Middle eastern Bulgur salad
A feast from the (middle) east
Bulgur is a delicious complex carbohydrate and as such will work to stabilise your blood sugar levels which is necessary for balancing the appetite and reducing food cravings. It is also significantly high in fibre which will allow you to feel fuller for longer and therefore prevent you from overeating and in between meal snacking.
1/2 cup Bulgur wheat
1 large bunch parsley ( 1 1/2 cup chopped parsley)
1 large bunch mint leaves (1/2 cup chopped mint)
2 handfuls of cherry tomatoes, chopped
2/3 tablespoons barberries (you can find these at Waitrose) or pomegranates
4 spring onions, chopped
1/2 small tub plain yoghurt (organic if possible)

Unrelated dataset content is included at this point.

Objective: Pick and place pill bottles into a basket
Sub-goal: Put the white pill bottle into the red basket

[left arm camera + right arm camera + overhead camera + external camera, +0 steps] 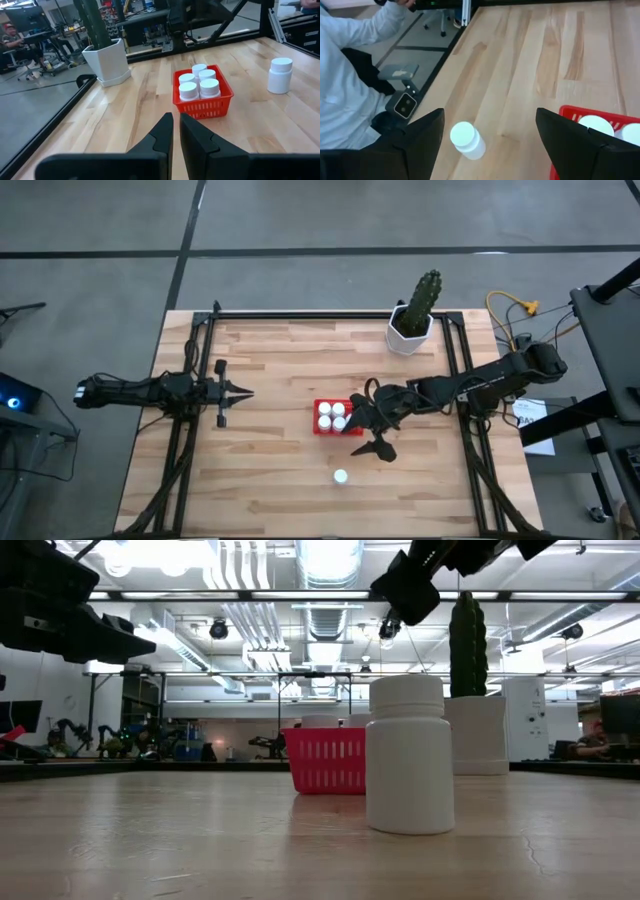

1/4 medium sized cucumber, sliced lengthways into quarters and finely sliced horizontally 1/4 cup extra virgin olive oil
Sea salt and black pepper
- Place the bulgur in a small bowl and cover with hot water by 1/2-inch. Set aside to soak until softened. This will take around 20 minutes.
- As the bulgur soaks, juice the lemon. Wash and chop the parsley, mint and spring onions. Make sure that the herbs have been dried well. Chop the cucumber and cherry tomatoes.
- Drain any excess water from the bulgur once it is ready and place it in a bowl. Add 2 Tbs of olive oil, 1 Tbs of lemon juice and 1/4-1/2 Tsp salt. Add this to the grains and ensure the grains are coated in the olive oil mixture.
- Add the chopped herbs, cucumber and spring onions and barberries to the bulgur and the another 2 Tbs of olive oil and 1 Tbs of lemon juice. Mix all together. Add the cherry tomatoes last and combine into the bulgur.
- Serve on a plate with plain yoghurt.